【溺愛注意!】御曹司様はツンデレ秘書とイチャイチャしたい
「ね、ハチ。私の髪、いい匂いする?」
今日、髪に微かに触れた専務の鼻先の感触を思い出しながら、ハチにそう聞いてみる。
でもハチはそんなことしらんぷりで、ゴロゴロと喉を鳴らしていた。
床に倒れ込んだまま、自分の髪をひとふさとり、鼻先に近づけて匂いをかいでみる。
言われれば分かるかも、程度の微かなホワイトフローラルの香り。
自分では決して選ばない可愛らしく高価なブランド物のシャンプーは、海外出張に行った社長からのお土産だった。
せっかくもらったからと使ってみたけれど、こんな華やかな匂いが自分に似合うわけがない。
専務に、地味な秘書のくせに色気づいてる、なんて思われなかったかな。
似合いもしない香りを纏ってバカみたいだ、なんて思われなかったかな。
そんなマイナス思考がぐるぐる頭を回ってしまう。
もう一度額を床にコツンとぶつけると、ハチに柔らかなしっぽでおでこを撫でられ、じわりと涙がこみ上げてきた。

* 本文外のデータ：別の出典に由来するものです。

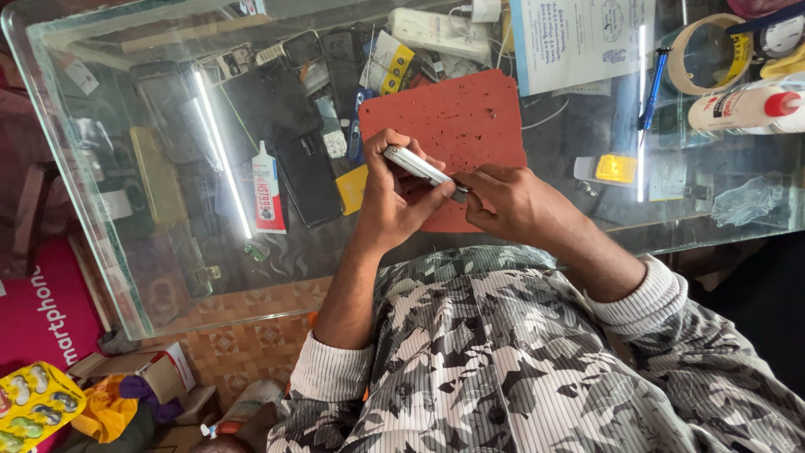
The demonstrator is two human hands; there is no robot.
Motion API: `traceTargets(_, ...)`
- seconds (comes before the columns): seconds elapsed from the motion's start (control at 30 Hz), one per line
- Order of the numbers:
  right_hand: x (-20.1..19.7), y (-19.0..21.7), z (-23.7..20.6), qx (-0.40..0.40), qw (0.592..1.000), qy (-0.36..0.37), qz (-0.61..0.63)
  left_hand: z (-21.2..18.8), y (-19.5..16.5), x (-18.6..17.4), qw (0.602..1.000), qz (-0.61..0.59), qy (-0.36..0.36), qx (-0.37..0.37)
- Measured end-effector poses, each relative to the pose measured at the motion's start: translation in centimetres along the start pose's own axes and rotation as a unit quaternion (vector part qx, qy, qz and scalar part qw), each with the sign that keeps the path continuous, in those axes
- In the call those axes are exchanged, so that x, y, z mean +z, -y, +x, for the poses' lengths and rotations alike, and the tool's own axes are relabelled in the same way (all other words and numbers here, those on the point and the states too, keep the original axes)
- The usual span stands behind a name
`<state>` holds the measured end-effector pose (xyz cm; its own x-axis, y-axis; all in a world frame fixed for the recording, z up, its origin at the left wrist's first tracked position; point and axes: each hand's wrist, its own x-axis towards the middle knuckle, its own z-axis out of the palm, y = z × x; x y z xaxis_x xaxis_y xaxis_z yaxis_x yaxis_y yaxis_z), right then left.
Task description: The person disassembles a silver flip phone on a glass workbench, removes the back cover and battery, and cleans the internal frame with a yellow cloth. They then separate the front and rear halves, apply adhesive to the motherboard, and use a blue tool to adjust components before the clip ends.
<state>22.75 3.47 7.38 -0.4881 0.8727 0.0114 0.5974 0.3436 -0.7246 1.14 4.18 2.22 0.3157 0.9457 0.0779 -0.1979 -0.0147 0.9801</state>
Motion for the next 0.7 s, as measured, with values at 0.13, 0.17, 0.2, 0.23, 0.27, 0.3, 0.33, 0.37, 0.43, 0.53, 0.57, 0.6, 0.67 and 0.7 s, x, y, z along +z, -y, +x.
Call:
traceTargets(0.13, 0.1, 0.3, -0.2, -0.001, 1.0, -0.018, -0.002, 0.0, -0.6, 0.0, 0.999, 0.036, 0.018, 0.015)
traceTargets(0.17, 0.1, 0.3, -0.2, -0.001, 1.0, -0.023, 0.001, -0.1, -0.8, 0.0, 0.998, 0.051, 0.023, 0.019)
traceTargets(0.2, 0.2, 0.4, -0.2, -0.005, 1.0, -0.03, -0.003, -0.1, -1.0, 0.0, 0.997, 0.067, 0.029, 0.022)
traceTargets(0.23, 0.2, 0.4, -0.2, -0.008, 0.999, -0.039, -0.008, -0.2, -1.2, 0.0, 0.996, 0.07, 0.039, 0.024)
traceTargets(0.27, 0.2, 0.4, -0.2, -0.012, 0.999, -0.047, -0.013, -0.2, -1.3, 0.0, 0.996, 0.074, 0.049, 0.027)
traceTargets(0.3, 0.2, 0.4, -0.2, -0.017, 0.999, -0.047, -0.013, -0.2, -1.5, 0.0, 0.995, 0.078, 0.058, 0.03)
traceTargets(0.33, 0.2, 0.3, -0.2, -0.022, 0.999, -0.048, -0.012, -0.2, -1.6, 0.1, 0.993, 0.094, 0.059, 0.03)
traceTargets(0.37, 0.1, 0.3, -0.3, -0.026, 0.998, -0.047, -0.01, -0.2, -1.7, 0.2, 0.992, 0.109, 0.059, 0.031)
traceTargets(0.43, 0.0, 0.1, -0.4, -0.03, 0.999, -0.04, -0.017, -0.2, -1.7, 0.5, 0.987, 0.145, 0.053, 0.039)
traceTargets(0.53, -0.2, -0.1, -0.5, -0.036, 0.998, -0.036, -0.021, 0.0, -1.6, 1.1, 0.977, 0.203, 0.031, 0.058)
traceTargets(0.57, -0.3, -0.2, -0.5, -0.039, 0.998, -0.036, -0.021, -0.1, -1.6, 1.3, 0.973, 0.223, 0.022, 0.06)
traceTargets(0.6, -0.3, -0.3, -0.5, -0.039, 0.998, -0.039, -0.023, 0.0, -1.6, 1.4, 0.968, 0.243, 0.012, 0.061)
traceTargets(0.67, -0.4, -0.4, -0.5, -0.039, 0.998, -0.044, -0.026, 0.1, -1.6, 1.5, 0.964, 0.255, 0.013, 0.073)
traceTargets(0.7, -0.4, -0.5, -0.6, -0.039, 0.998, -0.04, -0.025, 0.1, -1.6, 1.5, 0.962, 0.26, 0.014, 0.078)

小さな頃からずっと、私は手のかからない子供だと言われてきた。
大人の言うことを守り、教室の隅でじっとしているような、手のかからない目立たないタイプ。
そんなもともとの地味な気質に、さらに磨きが掛かったのは、高校生の時。はじめてできた彼氏に振られたことがきっかけだった。